▸ **WORK INSTRUCTION**
Since only part of the material below is wanted, output exactly the lines from the one with "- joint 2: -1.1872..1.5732" up to and including the one with "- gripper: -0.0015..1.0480".

= = = = =

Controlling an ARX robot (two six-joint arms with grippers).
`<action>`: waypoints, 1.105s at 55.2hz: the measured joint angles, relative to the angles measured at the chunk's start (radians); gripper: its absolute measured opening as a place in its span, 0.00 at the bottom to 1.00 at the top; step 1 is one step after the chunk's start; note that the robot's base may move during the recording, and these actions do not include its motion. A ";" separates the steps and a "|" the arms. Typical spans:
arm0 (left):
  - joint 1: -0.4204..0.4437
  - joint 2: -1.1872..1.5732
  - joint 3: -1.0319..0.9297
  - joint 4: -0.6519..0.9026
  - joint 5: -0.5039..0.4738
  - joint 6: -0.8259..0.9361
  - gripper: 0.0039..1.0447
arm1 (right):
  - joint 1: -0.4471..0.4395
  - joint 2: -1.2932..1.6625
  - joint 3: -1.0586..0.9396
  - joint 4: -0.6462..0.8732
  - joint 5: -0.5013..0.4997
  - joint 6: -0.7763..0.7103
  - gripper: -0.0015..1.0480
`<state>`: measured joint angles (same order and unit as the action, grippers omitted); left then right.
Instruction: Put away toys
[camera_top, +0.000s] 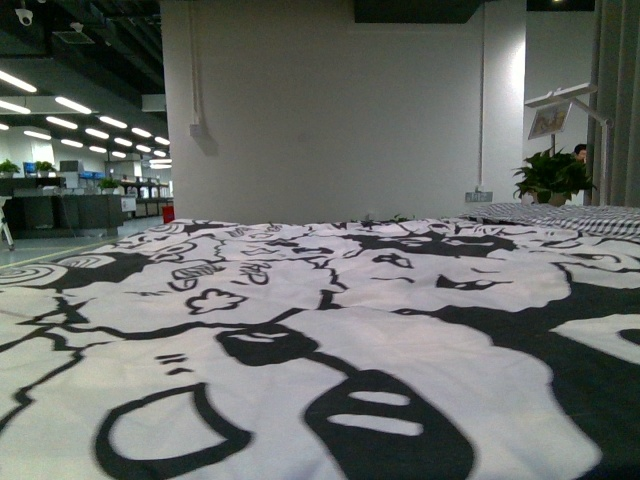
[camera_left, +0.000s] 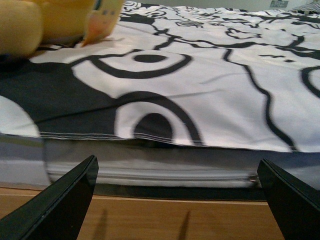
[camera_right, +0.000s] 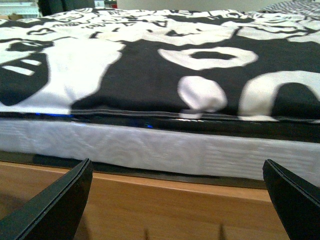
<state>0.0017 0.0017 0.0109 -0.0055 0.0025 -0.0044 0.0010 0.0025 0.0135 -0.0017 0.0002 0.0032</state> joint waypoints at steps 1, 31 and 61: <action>0.000 0.000 0.000 0.000 0.000 0.000 0.95 | 0.000 0.001 0.000 0.000 -0.001 0.000 1.00; 0.000 -0.001 0.000 0.000 -0.002 0.000 0.95 | 0.000 0.001 0.000 -0.001 0.000 0.000 1.00; -0.002 -0.002 0.000 0.000 -0.005 0.000 0.95 | 0.000 0.001 0.000 0.000 -0.008 0.000 1.00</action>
<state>-0.0002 -0.0002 0.0109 -0.0055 -0.0025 -0.0044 0.0006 0.0032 0.0132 -0.0017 -0.0078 0.0029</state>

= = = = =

▸ **OUTPUT**
  - joint 2: -1.1872..1.5732
  - joint 3: -1.0319..0.9297
  - joint 4: -0.6519..0.9026
  - joint 5: -0.5039..0.4738
  - joint 6: -0.8259..0.9361
  - gripper: 0.0039..1.0447
arm1 (right):
  - joint 1: -0.4471..0.4395
  - joint 2: -1.2932..1.6625
  - joint 3: -1.0586..0.9396
  - joint 4: -0.6462..0.8732
  - joint 5: -0.5013..0.4997
  - joint 6: -0.7763..0.7103
  - gripper: -0.0015..1.0480

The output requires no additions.